Mark Siegler

Mark Siegler
Born Mark Siegler
1941
Nationality United States
Fields Medicine, medical ethics
Institutions University of Chicago
Alma mater University of Chicago (M.D.)
Princeton University (B.A.)
Spouse Anna

Mark Siegler (born June 20, 1941) is an American physician who specializes in internal medicine. He is the Lindy Bergman Distinguished Service Professor of Medicine and Surgery at the University of Chicago. One of the nation's leading medical ethicists,[1] he is the Founding Director of the University of Chicago's MacLean Center for Clinical Medical Ethics. Siegler has practiced and taught internal medicine at the University of Chicago for more than forty-five years.
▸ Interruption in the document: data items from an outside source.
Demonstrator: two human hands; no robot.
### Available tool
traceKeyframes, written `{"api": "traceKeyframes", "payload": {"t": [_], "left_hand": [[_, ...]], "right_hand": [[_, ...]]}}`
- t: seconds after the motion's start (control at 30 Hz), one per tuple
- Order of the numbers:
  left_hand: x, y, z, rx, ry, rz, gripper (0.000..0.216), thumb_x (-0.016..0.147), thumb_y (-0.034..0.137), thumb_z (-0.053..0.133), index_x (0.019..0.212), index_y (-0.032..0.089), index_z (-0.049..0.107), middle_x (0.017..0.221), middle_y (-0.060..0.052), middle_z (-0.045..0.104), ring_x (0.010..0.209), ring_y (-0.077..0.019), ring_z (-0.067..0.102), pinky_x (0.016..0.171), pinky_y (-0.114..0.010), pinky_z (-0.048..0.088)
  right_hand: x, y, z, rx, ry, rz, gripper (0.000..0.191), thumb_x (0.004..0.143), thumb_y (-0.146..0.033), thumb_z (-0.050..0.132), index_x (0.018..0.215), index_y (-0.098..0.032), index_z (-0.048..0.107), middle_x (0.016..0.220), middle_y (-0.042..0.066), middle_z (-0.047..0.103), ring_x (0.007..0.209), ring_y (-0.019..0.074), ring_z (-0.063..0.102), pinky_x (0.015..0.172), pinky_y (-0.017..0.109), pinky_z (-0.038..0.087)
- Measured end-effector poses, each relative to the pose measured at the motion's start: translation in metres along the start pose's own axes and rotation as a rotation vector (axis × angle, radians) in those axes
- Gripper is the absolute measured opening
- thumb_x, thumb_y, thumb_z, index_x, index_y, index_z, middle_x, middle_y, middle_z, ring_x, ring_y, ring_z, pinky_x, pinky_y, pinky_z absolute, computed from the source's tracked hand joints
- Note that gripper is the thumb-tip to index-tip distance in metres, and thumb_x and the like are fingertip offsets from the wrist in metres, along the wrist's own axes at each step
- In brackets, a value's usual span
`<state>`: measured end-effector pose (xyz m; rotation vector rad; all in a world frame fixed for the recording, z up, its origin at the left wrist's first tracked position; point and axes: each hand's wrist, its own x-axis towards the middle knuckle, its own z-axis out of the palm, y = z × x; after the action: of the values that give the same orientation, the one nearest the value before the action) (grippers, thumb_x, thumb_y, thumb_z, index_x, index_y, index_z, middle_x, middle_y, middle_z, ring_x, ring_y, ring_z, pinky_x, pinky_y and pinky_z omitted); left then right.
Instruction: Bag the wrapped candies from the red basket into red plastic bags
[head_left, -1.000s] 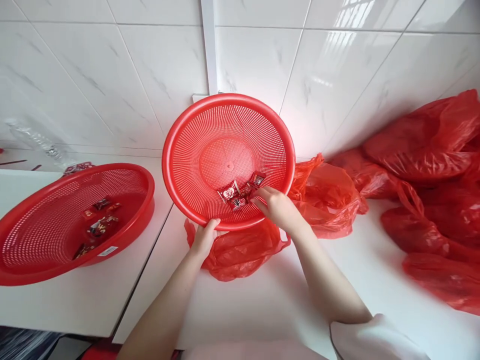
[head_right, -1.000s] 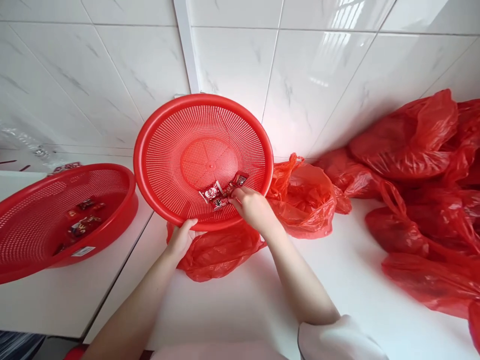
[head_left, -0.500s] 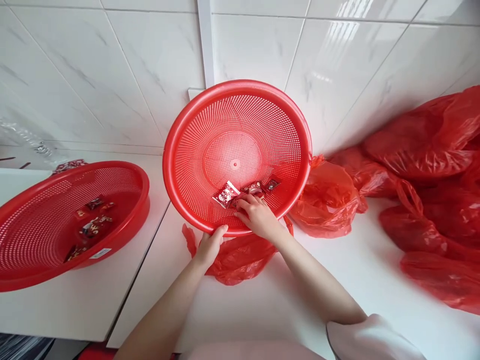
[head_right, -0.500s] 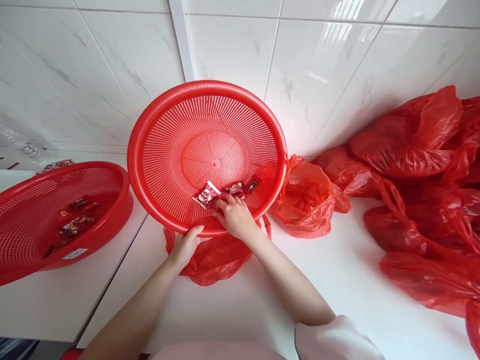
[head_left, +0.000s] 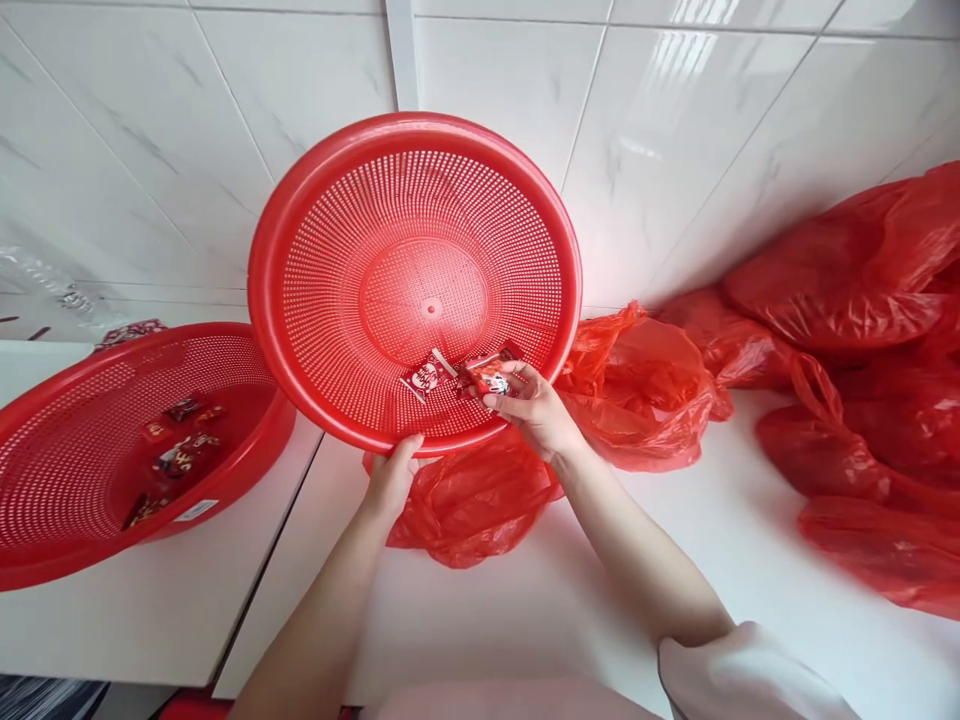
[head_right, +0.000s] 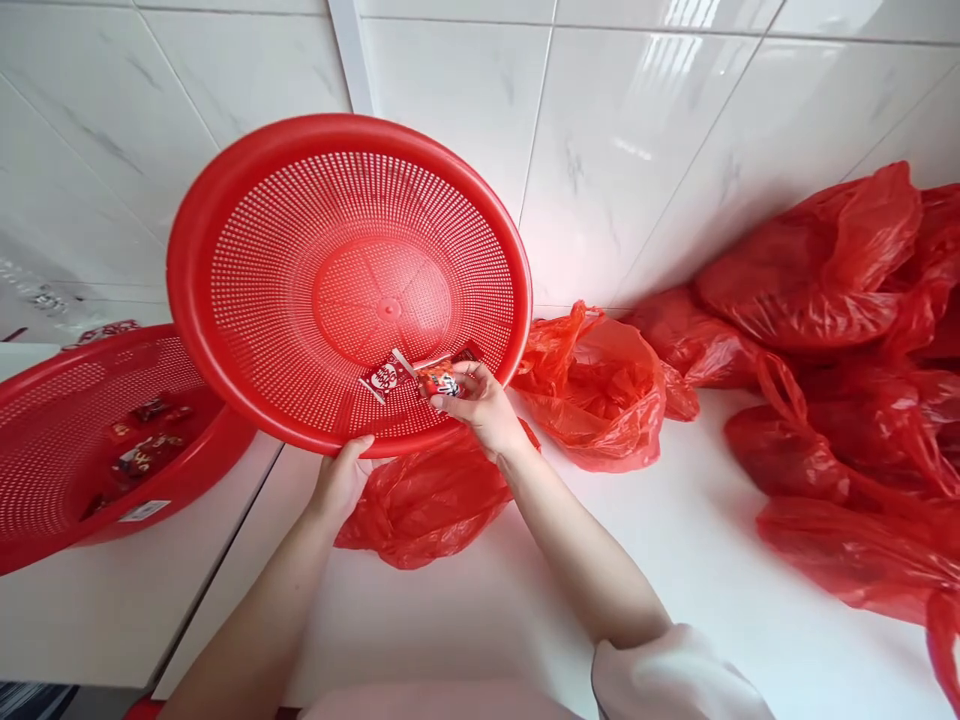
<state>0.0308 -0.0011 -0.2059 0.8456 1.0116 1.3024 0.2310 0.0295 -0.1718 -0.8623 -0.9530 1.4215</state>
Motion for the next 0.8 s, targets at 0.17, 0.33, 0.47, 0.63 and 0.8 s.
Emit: {"api": "traceKeyframes", "payload": {"t": [0.17,0.33,0.47,0.63,0.8], "left_hand": [[0.001,0.003,0.004,-0.013,0.031,0.009,0.053,0.073,0.026,0.063,0.125,0.024,0.053,0.119,-0.006,0.064,0.102,-0.0255,0.066,0.08,-0.04,0.058],[0.004,0.002,0.003,-0.067,0.068,0.003,0.056,0.07,0.023,0.066,0.124,0.025,0.054,0.118,-0.005,0.063,0.104,-0.0255,0.065,0.079,-0.038,0.059],[0.005,0.004,0.003,-0.065,0.083,0.012,0.052,0.07,0.023,0.067,0.12,0.023,0.057,0.112,-0.005,0.064,0.104,-0.026,0.064,0.08,-0.039,0.059],[0.006,0.005,0.003,-0.06,0.096,0.028,0.051,0.07,0.023,0.066,0.12,0.022,0.057,0.11,-0.004,0.066,0.101,-0.025,0.065,0.085,-0.043,0.058],[0.007,0.001,-0.001,-0.074,0.054,0.024,0.051,0.072,0.024,0.067,0.122,0.021,0.057,0.109,-0.005,0.067,0.1,-0.0258,0.066,0.086,-0.044,0.057]], "right_hand": [[0.001,0.001,0.001,0.089,-0.013,0.078,0.058,0.067,-0.033,0.082,0.118,-0.022,0.058,0.112,0.005,0.068,0.092,0.0148,0.068,0.08,0.027,0.055],[0.002,0.0,-0.001,0.104,-0.017,0.069,0.055,0.064,-0.027,0.085,0.114,-0.02,0.064,0.098,0.002,0.074,0.084,0.0124,0.07,0.08,0.025,0.055],[0.002,-0.003,-0.002,0.058,-0.02,-0.002,0.056,0.061,-0.024,0.087,0.113,-0.019,0.066,0.094,0.001,0.075,0.082,0.0131,0.07,0.084,0.028,0.056],[-0.001,-0.013,-0.01,-0.132,-0.167,-0.113,0.038,0.072,-0.029,0.08,0.107,-0.02,0.069,0.1,0.003,0.074,0.087,0.0139,0.07,0.087,0.03,0.055],[-0.008,-0.025,-0.02,-0.61,-0.605,0.021,0.033,0.081,-0.033,0.07,0.112,-0.019,0.069,0.105,0.005,0.073,0.092,0.0176,0.069,0.082,0.032,0.056]]}}
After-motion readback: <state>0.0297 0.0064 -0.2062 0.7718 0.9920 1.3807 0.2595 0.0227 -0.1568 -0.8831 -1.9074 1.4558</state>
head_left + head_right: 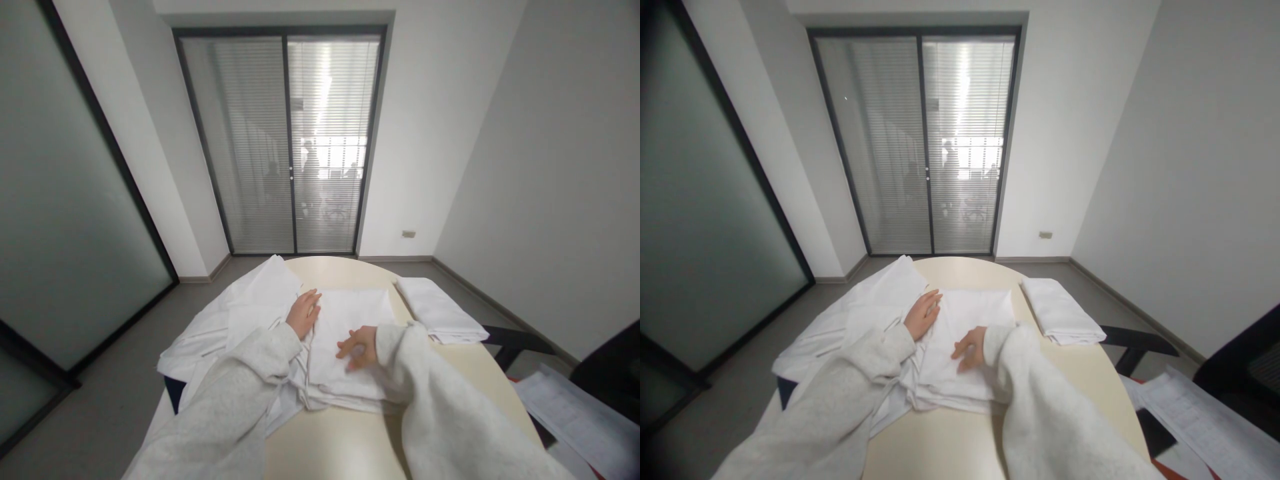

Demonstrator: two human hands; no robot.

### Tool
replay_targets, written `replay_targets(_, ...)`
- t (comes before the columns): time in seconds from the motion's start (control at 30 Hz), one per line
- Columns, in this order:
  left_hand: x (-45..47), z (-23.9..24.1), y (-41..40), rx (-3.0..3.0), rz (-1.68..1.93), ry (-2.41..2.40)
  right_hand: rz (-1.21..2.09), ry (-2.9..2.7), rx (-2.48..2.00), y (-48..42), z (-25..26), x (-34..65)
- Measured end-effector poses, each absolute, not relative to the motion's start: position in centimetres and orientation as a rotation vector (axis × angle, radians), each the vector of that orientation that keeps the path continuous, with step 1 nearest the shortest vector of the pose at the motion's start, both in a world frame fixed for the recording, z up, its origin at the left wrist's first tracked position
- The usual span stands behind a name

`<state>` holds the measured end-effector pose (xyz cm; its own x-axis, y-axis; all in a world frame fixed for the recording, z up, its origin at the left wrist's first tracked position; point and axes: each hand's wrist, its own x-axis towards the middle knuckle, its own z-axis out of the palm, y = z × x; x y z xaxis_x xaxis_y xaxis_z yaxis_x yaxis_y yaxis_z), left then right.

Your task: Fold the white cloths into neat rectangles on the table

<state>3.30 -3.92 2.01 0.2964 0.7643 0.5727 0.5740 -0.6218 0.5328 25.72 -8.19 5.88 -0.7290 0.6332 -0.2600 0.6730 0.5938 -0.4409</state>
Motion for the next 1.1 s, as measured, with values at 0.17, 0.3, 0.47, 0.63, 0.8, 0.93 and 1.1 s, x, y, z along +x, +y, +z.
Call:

In 2011, the Matthew and Carolyn Bucksbaum Family Foundation presented an endowment to the University of Chicago to create the Bucksbaum Institute for Clinical Excellence. Siegler was appointed the Executive Director of the Institute. The mission of the Bucksbaum Institute is to improve patient care, to strengthen the doctor-patient relationship, and to enhance communication and decision-making between patients and physicians through research and education programs for medical students, junior faculty and master clinicians.

Siegler has published more than 200 journal articles, 50 book chapters and five books. His textbook, co-authored with Al Jonsen and William Winslade, Clinical Ethics: A Practical Approach to Ethical Decisions in Clinical Medicine, 7th Edition (2010),[2] has been translated into eight languages and is widely used by physicians and health professionals around the world. The 8th edition of the textbook is in preparation.

Clinical medical ethics

In the 1970s, Mark Siegler helped launch the field of clinical medical ethics in the Biological Sciences Division of the University of Chicago. Clinical medical ethics is a practical, applied field that aims to improve patient care and outcomes. Clinical ethics helps patients, families and professionals reach good clinical decisions based on medical facts, patient preferences, and ethical considerations. The MacLean Center for Clinical Medical Ethics at the University of Chicago has played a major role in creating, establishing, and expanding the field of clinical medical ethics. In 1983, the MacLean Center was established after receiving a naming gift from Dorothy Jean MacLean and the MacLean family. The MacLean Center was inspired by the clinical models of William Osler and Alvan Feinstein. The Center has helped to change and expand American medical ethics by helping to bring ethics to the bedside. During the past 40 years, clinical ethics has emerged as one of the core components of the American bioethics movement. Today, virtually every major hospital has an ethics committee or ethics consultation service available to help resolve most ethical problems; scholarly clinical ethics papers are published widely in both bioethics and medical journals; medical organizations now have ethics committees and codes of ethics; newspapers cover important clinical ethics issues; and most importantly, clinical ethics deliberations and analyses have become part of the clinical conversation that occurs routinely in doctors’ offices and hospitals across the country.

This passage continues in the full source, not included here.